§ **Required action**
Print exactly the lines from the line with "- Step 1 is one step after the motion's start" to the last line of the data, please, both included.

Recorded data section start

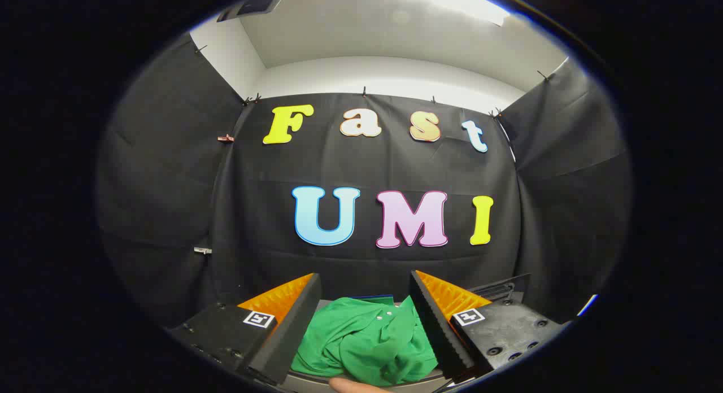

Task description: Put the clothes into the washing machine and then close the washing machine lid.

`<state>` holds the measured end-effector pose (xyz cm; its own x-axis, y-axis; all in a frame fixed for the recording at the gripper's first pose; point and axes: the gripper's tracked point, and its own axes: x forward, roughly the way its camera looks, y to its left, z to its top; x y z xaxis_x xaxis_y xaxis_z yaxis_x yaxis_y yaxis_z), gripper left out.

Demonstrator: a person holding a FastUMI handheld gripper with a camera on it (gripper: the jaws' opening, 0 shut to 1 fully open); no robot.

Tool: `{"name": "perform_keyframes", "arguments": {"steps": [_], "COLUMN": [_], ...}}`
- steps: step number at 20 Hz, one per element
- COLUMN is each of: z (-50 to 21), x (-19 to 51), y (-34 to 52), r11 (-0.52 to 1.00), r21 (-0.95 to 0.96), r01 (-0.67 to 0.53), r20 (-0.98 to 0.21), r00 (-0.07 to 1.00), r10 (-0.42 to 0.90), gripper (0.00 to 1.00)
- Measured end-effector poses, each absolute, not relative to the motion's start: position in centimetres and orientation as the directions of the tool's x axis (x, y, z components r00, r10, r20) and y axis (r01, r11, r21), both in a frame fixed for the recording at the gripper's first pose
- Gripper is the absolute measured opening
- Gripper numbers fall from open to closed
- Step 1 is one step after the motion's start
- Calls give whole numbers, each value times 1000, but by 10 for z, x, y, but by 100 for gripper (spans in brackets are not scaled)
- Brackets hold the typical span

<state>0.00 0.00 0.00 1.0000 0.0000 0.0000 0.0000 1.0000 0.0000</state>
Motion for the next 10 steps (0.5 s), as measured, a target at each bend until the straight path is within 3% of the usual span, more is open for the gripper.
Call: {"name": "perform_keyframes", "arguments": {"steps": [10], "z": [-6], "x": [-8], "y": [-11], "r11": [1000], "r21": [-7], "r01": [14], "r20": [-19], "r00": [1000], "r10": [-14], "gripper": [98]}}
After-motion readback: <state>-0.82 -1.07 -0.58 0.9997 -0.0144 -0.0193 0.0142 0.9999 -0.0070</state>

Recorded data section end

§ **Exercise output**
- Step 1 is one step after the motion's start
- Calls give whole numbers, each value times 1000, but by 10 for z, x, y, but by 100 for gripper (spans in brackets are not scaled)
- Brackets hold the typical span

<state>0.00 0.00 0.00 1.0000 0.0000 0.0000 0.0000 1.0000 0.0000</state>
Motion for the next 10 steps (0.5 s), as measured, a target at each bend until the straight path is within 3% of the usual span, more is open for the gripper.
Call: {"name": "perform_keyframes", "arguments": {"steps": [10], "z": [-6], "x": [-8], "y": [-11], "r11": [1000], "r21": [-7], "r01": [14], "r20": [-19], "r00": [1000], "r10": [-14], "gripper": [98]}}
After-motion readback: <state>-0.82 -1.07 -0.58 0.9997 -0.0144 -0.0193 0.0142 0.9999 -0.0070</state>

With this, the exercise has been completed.